En primer lugar, el sesgo de supervivencia: de cada época solo sobreviven los mejores edificios. Las viviendas obreras y la construcción barata del XIX fueron demolidas en su mayoría; lo que vemos hoy es una muestra filtrada. Comparamos palacios y ensanches burgueses con toda la promoción corriente actual.
Pero hay razones económicas de peso. La mano de obra artesanal que cincelaba molduras, forjaba rejas curvadas y decoraba fachadas era barata respecto al valor total del edificio. Hoy, el coste de ornamentar a mano es prohibitivo y las soluciones industrializadas abaratan plazos, financiación y mantenimiento. Una reja recta prefabricada cuesta menos que una curvada y personalizada.
Además, el decision maker cambió. El propietario del XIX quería dejar su apellido grabado en la fachada durante generaciones; el promotor actual maximiza el beneficio a corto.
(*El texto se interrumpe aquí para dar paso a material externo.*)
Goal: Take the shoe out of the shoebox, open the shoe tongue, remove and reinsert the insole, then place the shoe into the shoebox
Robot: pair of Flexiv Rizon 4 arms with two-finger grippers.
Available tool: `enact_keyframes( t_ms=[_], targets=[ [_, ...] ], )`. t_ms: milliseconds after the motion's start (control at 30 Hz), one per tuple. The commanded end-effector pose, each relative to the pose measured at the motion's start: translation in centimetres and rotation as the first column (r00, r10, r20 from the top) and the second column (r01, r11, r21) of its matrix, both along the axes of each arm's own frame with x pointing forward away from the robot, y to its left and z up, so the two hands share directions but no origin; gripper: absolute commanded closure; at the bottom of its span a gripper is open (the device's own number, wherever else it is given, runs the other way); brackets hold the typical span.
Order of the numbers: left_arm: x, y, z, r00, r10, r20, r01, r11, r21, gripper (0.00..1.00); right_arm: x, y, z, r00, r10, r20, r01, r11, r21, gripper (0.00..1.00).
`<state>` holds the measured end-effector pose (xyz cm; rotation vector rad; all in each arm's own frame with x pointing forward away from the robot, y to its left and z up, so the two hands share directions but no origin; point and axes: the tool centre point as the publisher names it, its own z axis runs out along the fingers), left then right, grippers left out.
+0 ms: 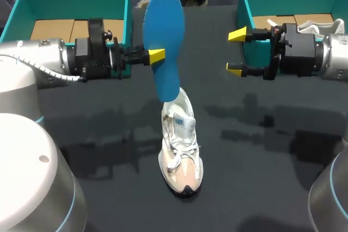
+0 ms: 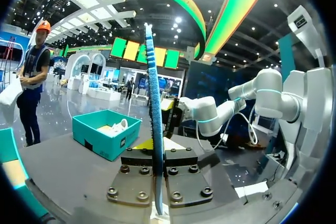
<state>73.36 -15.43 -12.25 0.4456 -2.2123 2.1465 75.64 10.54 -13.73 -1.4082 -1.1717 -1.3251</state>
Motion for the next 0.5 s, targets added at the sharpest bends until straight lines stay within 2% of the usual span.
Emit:
enact_keyframes(
  t_ms=[33, 167, 267, 333, 500],
  targets=[
    [-0.09, -0.02, -0.08, 0.994, 0.003, -0.110, -0.004, 1.000, -0.012, 1.00, -0.07, 0.06, 0.00, 1.000, 0.000, -0.002, 0.000, 1.000, -0.004, 0.00],
    [0.07, -0.19, -0.10, 0.930, -0.048, -0.364, 0.018, 0.996, -0.085, 1.00, -0.07, 0.06, 0.00, 1.000, 0.000, -0.002, 0.000, 1.000, -0.004, 0.00],
    [0.28, -0.18, -0.13, 0.861, -0.087, -0.501, 0.037, 0.993, -0.108, 1.00, -0.07, 0.06, 0.00, 1.000, 0.000, -0.002, 0.000, 1.000, -0.004, 0.00],
    [0.40, -0.21, -0.22, 0.804, -0.112, -0.584, 0.047, 0.991, -0.126, 1.00, -0.07, 0.06, 0.00, 1.000, 0.000, -0.002, 0.000, 1.000, -0.004, 0.00],
    [0.67, -0.38, -0.56, 0.707, -0.124, -0.696, 0.045, 0.990, -0.131, 1.00, -0.07, 0.06, 0.00, 1.000, 0.000, -0.002, 0.000, 1.000, -0.004, 0.00]
  ],
)
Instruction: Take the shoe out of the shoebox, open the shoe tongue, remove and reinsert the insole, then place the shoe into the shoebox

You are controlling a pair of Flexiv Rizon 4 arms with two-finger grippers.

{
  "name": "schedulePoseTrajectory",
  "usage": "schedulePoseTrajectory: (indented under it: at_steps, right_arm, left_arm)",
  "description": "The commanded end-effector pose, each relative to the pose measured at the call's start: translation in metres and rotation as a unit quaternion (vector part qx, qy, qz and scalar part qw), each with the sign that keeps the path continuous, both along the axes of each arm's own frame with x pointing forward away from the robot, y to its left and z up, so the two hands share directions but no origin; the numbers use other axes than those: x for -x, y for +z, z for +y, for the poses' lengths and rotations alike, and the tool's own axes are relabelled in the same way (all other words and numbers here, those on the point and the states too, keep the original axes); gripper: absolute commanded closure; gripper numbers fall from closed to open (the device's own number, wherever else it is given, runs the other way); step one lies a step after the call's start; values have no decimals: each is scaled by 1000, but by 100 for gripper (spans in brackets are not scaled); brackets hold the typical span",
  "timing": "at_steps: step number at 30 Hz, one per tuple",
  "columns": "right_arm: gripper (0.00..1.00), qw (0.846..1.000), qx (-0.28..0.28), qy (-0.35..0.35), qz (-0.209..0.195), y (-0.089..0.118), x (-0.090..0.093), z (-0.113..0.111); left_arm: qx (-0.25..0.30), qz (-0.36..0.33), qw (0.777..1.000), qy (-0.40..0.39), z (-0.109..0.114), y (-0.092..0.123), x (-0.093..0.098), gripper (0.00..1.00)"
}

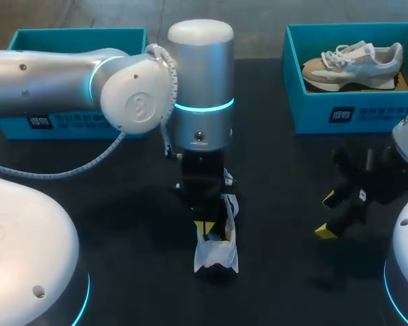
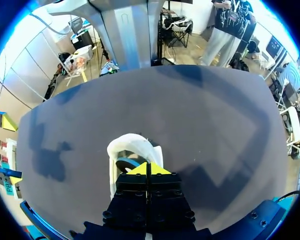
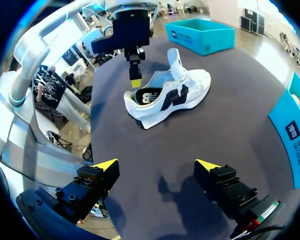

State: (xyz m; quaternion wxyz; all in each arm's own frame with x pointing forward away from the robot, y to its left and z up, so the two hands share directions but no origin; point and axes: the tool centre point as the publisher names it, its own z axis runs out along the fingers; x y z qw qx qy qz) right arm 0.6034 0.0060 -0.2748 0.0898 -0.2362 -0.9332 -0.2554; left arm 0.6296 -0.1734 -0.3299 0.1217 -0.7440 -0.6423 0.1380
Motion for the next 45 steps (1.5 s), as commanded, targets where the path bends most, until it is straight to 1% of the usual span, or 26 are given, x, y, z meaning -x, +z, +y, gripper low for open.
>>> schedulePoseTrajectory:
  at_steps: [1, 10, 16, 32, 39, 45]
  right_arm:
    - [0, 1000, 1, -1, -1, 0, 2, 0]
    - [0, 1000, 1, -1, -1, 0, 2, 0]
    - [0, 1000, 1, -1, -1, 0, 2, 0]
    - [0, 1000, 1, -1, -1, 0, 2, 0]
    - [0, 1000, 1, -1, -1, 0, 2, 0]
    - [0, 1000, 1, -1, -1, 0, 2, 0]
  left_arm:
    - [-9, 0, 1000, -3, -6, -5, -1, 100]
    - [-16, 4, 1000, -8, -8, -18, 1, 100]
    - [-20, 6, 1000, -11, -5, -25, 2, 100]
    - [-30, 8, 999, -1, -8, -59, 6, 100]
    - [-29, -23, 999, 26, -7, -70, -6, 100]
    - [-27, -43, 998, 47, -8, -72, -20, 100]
No solo es estética: el urbanismo ha eliminado arbustos, fuentes y balcones, dejando una losa gris sin vida. Pisos de 600.000 euros tienen fachadas lisas y rejas rectas.
La pregunta sigue abierta: si la codicia es atemporal, ¿qué llevó a los constructores del XIX a invertir en belleza? Quizá la respuesta no sea solo económica, sino de modelo de propiedad y prestigio social.